(Source records)
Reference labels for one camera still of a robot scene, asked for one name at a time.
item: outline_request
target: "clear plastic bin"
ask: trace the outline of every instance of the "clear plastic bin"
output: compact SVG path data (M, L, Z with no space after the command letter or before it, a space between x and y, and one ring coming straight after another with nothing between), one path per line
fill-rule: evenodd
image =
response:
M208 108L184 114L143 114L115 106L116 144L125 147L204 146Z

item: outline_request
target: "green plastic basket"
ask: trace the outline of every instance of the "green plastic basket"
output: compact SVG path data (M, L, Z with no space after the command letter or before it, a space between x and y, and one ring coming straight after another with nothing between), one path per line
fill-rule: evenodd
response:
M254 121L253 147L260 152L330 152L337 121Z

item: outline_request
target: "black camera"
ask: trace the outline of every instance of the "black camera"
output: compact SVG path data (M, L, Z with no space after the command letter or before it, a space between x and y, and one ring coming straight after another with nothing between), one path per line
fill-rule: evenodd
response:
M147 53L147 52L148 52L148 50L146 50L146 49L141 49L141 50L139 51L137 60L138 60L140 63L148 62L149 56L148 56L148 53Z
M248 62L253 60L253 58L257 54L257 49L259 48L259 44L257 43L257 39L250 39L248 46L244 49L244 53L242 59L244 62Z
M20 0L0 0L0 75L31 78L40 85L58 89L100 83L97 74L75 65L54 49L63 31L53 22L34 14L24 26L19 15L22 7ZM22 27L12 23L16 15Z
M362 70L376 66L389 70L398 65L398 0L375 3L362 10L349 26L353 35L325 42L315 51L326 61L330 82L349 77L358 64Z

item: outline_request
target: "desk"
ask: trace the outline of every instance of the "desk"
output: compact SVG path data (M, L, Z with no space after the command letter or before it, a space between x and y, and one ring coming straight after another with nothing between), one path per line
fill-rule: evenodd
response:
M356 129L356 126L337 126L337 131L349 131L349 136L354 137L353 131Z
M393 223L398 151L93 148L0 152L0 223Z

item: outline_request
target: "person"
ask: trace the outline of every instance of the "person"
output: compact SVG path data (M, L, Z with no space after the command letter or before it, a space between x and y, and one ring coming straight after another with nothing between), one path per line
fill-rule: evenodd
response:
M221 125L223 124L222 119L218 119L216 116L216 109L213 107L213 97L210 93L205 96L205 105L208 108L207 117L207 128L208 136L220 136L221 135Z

▸ **WHAT IS BEING ASKED**: Copy every line of the entries in which "clear" can be found.

▸ **RESPONSE BELOW**:
target: "clear plastic bin"
ask: trace the outline of every instance of the "clear plastic bin"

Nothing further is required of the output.